Looking just at any metrics from TikTok, YouTube or any mainstream news outlet Tate is giant in comparison. I live in Scandinavia and there was, for example, a recent segment in the radio about Tate and how 'dangerous' he is. I don't understand where you are coming from here. Tate is obviously much bigger.

The rise of the classical manosphere (Roosh, ChateauHeartiste, etc.), Neoreaction (Dreaded Jim, etc.), and even barstool F-boy-ery (Tucker Max) are all at least 10 years old, and in some cases closer to 20. None of this is new.

IMO none of these people were even close to as popular as Tate was at his peak.

Part of that might be differences in media - e.g. Youtube wasn't as big in the early days of the "manosphere" - but some of those guys (e.g. Rollo Tomasi) are on Youtube today and don't have his viewership.

Tate is also imo different from the ones who did get as prominent as him, like Tucker Max and Neill Strauss in that he's much more directly "red pill" (or misogynist tbh). Tucker Max was mainly selling funny party stories that were called misogynist but he was a fratbro, not a combatant.

Strauss wrote a book about PUA that ended with him abandoning the space after he saw its problems.
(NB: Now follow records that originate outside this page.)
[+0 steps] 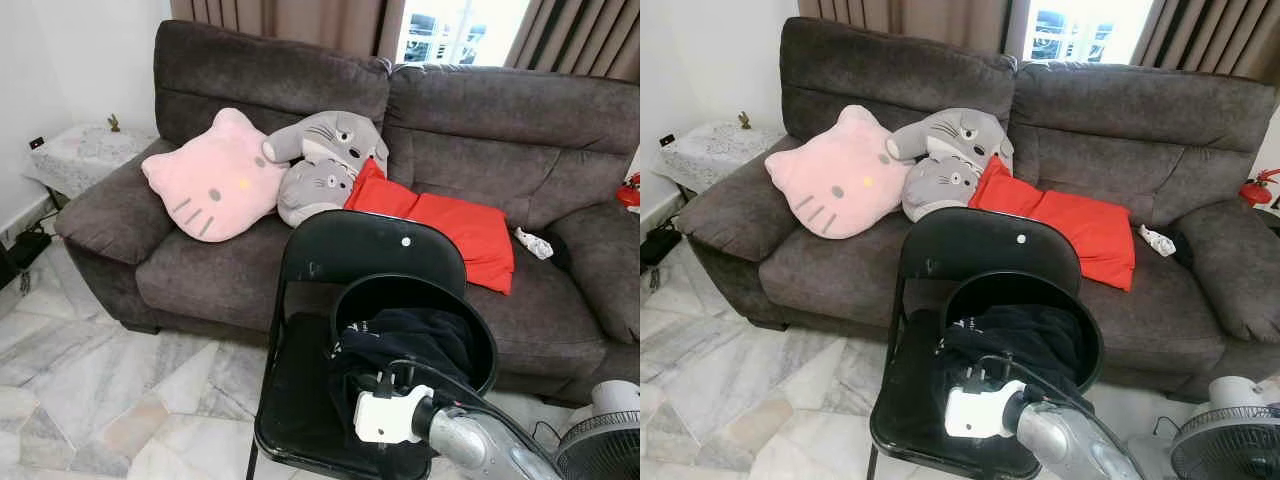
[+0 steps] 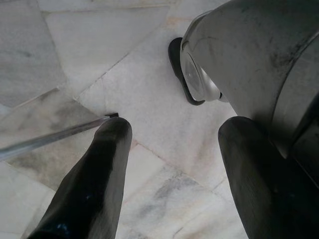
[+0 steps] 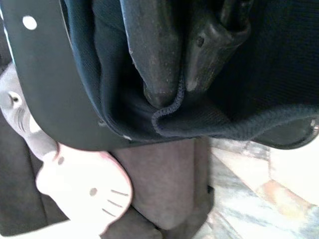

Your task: Hang hanger

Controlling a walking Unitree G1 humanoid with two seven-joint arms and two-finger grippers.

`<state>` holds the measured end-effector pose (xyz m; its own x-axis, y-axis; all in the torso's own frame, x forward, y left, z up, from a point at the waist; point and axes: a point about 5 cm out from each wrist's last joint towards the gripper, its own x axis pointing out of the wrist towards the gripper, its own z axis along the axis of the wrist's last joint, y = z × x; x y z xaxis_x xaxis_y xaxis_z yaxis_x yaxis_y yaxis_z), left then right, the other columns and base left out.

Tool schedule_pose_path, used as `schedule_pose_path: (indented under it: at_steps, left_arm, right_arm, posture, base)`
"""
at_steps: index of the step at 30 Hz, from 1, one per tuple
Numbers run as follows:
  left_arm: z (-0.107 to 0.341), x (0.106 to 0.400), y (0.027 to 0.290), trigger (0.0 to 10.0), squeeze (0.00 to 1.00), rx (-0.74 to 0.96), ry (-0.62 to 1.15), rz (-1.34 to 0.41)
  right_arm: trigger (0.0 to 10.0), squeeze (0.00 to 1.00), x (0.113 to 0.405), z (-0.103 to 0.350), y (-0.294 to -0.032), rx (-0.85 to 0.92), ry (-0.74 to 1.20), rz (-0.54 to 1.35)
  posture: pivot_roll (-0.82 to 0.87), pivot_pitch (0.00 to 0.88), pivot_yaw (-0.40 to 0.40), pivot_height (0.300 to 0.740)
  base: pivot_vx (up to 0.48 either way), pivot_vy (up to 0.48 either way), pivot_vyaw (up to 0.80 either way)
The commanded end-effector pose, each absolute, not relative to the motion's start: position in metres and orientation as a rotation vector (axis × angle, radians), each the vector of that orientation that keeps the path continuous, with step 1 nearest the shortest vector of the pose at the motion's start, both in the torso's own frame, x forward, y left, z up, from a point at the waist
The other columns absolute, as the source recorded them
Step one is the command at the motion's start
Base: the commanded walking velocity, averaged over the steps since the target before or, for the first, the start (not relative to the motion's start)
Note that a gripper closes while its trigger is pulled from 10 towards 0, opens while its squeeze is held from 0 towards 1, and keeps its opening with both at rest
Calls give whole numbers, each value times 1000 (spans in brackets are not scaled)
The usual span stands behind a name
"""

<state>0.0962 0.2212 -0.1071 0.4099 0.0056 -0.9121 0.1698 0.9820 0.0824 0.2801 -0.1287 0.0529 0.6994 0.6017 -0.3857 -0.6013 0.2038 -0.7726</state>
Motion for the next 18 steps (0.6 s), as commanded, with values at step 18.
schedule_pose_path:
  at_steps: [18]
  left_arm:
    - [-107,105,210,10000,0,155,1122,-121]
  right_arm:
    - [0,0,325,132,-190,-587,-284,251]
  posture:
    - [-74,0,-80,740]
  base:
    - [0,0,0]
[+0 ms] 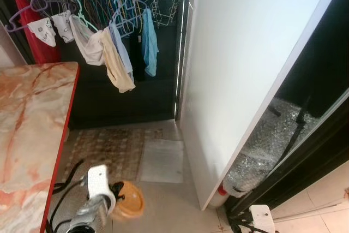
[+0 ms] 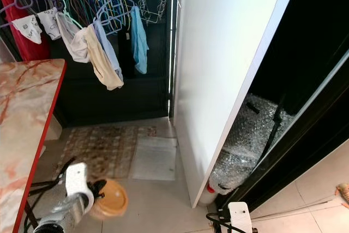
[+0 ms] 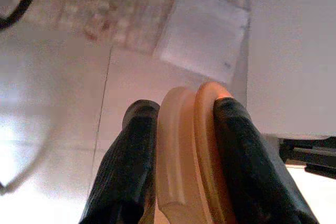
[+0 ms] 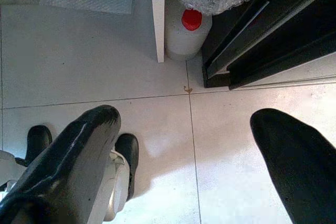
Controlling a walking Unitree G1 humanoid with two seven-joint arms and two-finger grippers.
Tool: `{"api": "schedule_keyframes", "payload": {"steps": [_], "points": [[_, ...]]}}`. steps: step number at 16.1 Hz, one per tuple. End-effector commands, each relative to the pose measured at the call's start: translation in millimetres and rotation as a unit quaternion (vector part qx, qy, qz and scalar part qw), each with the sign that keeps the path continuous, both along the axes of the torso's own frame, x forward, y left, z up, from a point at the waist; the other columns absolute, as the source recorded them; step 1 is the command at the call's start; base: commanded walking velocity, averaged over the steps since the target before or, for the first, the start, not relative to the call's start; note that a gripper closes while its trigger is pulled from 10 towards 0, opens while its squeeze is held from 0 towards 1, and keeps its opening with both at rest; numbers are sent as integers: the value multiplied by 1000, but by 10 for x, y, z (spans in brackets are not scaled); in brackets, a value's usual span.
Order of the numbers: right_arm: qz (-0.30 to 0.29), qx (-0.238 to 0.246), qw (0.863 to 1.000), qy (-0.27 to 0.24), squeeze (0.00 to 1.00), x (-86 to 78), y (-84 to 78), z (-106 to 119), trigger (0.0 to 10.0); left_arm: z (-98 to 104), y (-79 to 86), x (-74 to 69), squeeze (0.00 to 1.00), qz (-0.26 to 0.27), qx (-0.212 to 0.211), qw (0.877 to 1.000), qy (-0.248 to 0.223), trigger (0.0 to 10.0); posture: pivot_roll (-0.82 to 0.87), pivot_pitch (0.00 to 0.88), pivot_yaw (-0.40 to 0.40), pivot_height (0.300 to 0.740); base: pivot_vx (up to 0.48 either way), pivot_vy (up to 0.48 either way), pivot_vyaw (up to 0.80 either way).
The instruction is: Restocking fridge
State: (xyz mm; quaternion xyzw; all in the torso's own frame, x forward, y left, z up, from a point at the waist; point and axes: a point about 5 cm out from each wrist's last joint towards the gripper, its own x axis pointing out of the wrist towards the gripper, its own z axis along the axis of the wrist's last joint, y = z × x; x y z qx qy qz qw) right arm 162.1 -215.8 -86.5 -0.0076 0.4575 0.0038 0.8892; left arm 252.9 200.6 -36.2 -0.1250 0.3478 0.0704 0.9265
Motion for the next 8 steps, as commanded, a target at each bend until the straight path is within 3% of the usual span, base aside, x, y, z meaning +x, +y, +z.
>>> {"api": "schedule_keyframes", "payload": {"steps": [1, 2, 5, 6, 8], "points": [[-7, 0, 1000, -1, 0, -13, -6, -4, 10000, -74, -7, -74, 0, 0, 4, 1000, 19, 10000, -62, 24, -35, 740, 0, 0, 0], [-8, 0, 1000, 0, 0, -12, -5, -4, 10000, -107, -4, -113, 0, -5, 12, 999, 29, 10000, -64, 25, -35, 740, 0, 0, 0], [-8, 0, 1000, 0, 0, -12, -7, -4, 10000, -247, 76, -328, 0, 47, 2, 997, 67, 10000, -70, 24, -35, 740, 0, 0, 0], [-9, 0, 1000, 0, 0, -13, -8, -4, 10000, -255, 80, -340, 0, 53, -1, 996, 70, 10000, -70, 24, -35, 740, 0, 0, 0], [-8, -1, 1000, 0, 0, -15, -6, -6, 10000, -310, 73, -424, 0, 36, 12, 995, 89, 10000, -73, 22, -35, 740, 0, 0, 0]]}}
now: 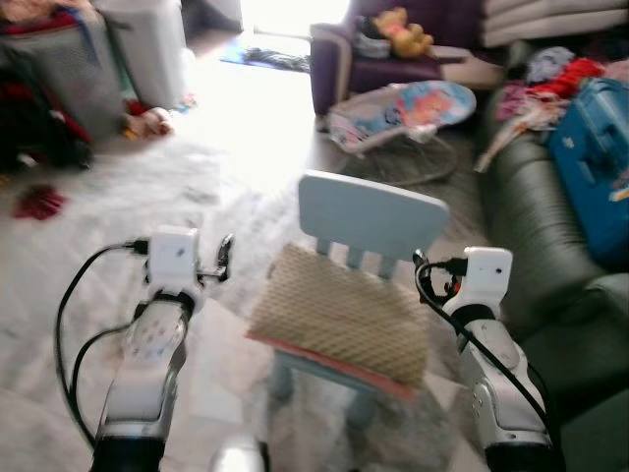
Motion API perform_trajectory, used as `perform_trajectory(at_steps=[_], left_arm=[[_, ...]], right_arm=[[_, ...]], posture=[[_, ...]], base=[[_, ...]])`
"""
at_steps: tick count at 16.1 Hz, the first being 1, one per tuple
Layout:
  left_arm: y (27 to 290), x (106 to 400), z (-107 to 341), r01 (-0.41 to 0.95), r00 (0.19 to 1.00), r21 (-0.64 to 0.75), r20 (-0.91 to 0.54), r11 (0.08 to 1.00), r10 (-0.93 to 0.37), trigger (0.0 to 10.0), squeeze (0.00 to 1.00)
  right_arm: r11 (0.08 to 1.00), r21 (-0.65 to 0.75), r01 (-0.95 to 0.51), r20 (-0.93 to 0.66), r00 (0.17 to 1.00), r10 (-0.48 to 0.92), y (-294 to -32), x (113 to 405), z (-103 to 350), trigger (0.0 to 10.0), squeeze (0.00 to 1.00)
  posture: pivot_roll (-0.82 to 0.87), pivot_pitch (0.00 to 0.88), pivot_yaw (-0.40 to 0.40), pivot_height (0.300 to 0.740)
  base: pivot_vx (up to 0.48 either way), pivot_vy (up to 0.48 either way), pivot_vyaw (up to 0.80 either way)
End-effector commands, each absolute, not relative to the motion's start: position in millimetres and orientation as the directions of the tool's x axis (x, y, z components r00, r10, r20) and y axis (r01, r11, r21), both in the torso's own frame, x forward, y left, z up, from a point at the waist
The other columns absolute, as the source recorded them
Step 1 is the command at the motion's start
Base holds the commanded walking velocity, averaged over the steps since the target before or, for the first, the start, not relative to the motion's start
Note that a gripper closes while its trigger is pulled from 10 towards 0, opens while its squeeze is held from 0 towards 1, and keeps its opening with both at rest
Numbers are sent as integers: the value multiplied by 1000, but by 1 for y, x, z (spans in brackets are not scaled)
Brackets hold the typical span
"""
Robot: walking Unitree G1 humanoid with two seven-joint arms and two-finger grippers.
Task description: Move the pillow to the sofa
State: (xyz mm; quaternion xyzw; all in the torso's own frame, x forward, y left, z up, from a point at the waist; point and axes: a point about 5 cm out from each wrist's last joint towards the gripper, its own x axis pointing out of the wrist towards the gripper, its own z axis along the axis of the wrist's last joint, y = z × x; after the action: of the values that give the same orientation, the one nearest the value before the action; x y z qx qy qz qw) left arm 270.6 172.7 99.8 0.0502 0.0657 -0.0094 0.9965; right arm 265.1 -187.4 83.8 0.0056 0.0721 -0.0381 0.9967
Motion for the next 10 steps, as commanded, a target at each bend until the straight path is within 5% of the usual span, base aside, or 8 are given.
perform_trajectory(at_steps=[1,7,10], left_arm=[[166,271,102,46,991,103,-126,994,-32,10000,0],[167,273,107,75,992,60,-107,995,-68,10000,0],[162,272,105,74,991,43,-113,996,-69,10000,0]], right_arm=[[988,-15,152,-165,974,-152,-202,256,80,10000,0],[983,-182,23,-124,991,-46,-180,265,93,10000,0],[992,-124,7,-133,991,-24,-177,265,95,10000,0]], posture=[[-19,0,1,740],[-20,0,-23,740],[-28,0,-29,740]], base=[[0,0,0],[0,0,0],[165,0,0]])
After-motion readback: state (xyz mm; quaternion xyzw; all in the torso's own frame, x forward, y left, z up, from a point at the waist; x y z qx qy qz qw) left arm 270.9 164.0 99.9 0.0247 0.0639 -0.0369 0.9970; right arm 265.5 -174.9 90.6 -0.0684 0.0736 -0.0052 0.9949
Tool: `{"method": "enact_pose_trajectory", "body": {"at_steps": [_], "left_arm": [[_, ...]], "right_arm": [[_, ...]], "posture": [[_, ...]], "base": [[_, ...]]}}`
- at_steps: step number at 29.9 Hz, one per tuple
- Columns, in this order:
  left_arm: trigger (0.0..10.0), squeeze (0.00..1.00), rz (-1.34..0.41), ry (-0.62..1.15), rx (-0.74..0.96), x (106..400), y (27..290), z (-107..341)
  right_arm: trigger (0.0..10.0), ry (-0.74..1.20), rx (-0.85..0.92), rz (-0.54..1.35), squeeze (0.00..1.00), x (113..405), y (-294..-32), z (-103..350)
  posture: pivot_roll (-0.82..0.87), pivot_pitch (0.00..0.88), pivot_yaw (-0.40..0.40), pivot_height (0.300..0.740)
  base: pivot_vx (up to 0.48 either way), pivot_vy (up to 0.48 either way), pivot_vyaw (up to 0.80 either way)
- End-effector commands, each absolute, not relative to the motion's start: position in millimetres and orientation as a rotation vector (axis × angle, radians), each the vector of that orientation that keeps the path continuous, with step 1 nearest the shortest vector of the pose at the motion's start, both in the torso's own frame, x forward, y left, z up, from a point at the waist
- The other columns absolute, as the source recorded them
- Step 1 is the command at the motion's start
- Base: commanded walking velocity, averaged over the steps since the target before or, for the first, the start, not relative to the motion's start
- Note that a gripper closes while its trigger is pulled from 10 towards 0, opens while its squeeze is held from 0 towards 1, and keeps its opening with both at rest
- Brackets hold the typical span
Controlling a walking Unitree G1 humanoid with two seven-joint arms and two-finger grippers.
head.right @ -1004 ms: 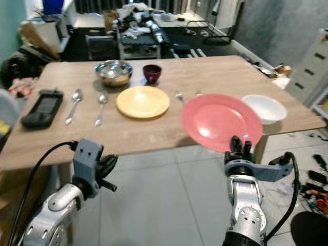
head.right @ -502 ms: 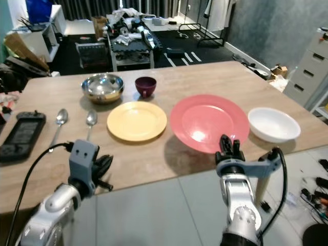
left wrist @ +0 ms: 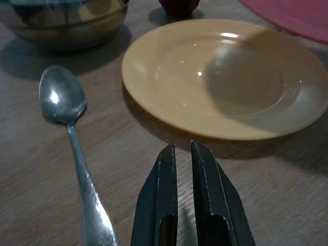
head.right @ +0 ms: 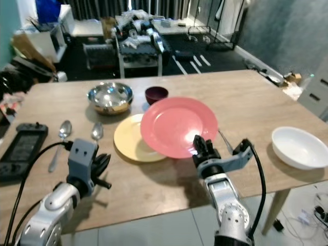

It basically perfectly followed the three act structure of most crime/"pitiful nerd changes his life" movies: life sucks, discover this cool thing -> enjoy it for a bit then see the downsides -> extricate yourself while hopefully keeping some of the benefits of your journey (usually a girl - Straus ended the book on a serious relationship). As a story it's flattering to both sides of the audience: the pitiful nerds who want to change or vicariously live through the hero, and the people who think the PUA stuff is bullshit or bad. It's like watching Tony Soprano: everyone enjoys it so long as we know he's going to get his comeuppance at the end.

These guys had a bit of cover.

Tate will just straight up say that women are property and belong to men, or high value men should be allowed to cheat and will just go after his ideological enemies in a way that Tucker Max - who was mainly a hedonist at first - just didn't seem to give a shit about. His model seems to be melding financial guru + Tucker Carlson's "populism" (including anti-vax stuff) + red pill culture warrior.

It's a much more confrontational stance that plays way more into the gender war (which fits the topic of it getting worse). Very different proposition and it explains why he got banned.